- [ASSIGNED TASK]
Please write out exactly, and only, the lines from the first in the material below to the line containing "299), (494, 310)]]", both included.

- [EXCERPTED RECORDS]

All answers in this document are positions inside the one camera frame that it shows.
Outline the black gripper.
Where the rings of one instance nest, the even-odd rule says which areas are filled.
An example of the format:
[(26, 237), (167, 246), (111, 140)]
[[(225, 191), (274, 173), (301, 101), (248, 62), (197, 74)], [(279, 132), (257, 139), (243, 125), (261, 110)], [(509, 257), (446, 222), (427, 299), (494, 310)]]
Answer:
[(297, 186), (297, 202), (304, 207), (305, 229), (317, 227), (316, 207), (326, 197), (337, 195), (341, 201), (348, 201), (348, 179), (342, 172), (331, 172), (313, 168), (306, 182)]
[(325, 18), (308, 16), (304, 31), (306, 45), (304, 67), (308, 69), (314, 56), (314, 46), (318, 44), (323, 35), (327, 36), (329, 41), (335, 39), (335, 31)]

- [EXERCISE OUTPUT]
All answers in this document are positions inside the one camera frame that it shows.
Outline the black gripper.
Where the rings of one instance nest, the even-odd rule says which areas are filled.
An example of the format:
[(26, 237), (167, 246), (111, 140)]
[[(225, 191), (274, 173), (301, 101), (248, 62), (197, 74)], [(279, 132), (257, 139), (243, 125), (261, 110)], [(509, 257), (446, 222), (427, 299), (494, 310)]]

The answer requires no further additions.